** Exercise prompt **
Every line of the material below that holds the string "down" should be copied.

** Source data **
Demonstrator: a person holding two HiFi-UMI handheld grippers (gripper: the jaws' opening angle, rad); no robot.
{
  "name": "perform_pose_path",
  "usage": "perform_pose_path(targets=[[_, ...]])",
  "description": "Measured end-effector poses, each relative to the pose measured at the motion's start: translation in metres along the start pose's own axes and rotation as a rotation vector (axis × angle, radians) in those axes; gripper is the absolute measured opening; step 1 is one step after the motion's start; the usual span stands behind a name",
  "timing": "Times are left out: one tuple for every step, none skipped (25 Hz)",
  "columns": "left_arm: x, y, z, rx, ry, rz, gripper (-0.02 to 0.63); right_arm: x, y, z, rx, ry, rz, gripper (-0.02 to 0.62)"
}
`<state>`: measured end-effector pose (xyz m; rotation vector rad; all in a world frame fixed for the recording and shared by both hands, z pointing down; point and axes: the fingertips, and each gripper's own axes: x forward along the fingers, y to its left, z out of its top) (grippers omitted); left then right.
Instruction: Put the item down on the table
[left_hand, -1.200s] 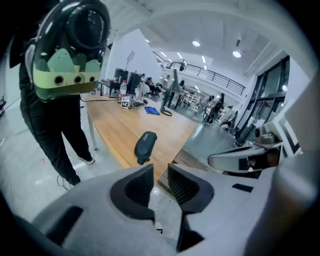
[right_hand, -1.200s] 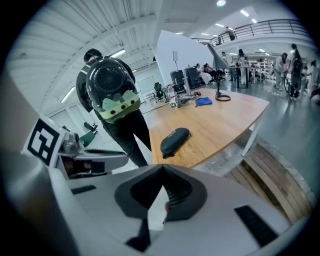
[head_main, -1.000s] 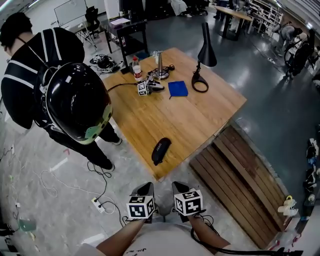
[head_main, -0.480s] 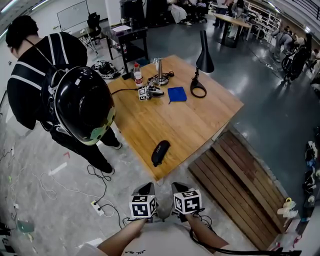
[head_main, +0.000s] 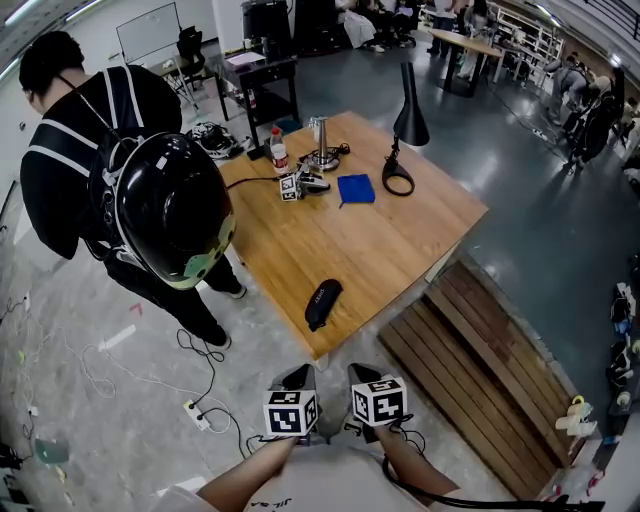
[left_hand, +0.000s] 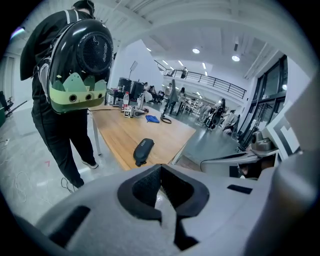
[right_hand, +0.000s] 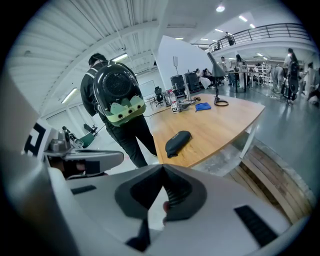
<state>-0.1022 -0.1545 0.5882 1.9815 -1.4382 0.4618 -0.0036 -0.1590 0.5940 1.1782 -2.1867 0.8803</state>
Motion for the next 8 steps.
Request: perform_pose_path(targets=[[-0.0005,0.0005,-0.0004,0.000,0.001,0.002,0.006,0.0003,-0.0010,-0.0001,0.000,0.002,-0.001,0.003],[-0.0008,0.0011,-0.0009,0.000,0.001,0.003,0.006,0.0010,-0.0022,-0.0002,0.000,0.005,-0.001,0.003],[-0.0011,0.0018,-0.0016,0.002,0.001,0.005,0.006,0.0019,-0.0032,-0.0002,-0.001,0.008,-0.002,0.003],[-0.0014,0.0026,-0.0023,0.003,0.002,0.007,0.006,0.0027,-0.0039,-0.0001,-0.003,0.011,-0.004,0.003],[-0.0019,0.0033,-0.0031,0.003,0.003,0.010,0.006,0.0033,-0.0042,0.0001,-0.006,0.014,-0.005,0.003],[-0.0027,0.0039,-0.0038,0.003,0.004,0.013,0.006,0.0037,-0.0041,0.0005,-0.009,0.017,-0.007,0.003],[-0.0035,0.0044,-0.0045,0.002,0.006,0.015,0.006,0.0040,-0.0038,0.0010,-0.013,0.019,-0.007,0.003],[-0.0043,0.0048,-0.0053,0.001,0.008,0.018,0.006,0.0043,-0.0034,0.0015,-0.017,0.021,-0.008,0.003]])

** Answer area **
`<state>`: measured end-effector pose (xyz m; rotation vector rad; all in a world frame fixed for the recording and shared by both hands, z pointing down; point and axes: the fingertips, and each gripper's own axes: x forward along the fingers, y to its left, z out of its top) (grippers omitted); left then right.
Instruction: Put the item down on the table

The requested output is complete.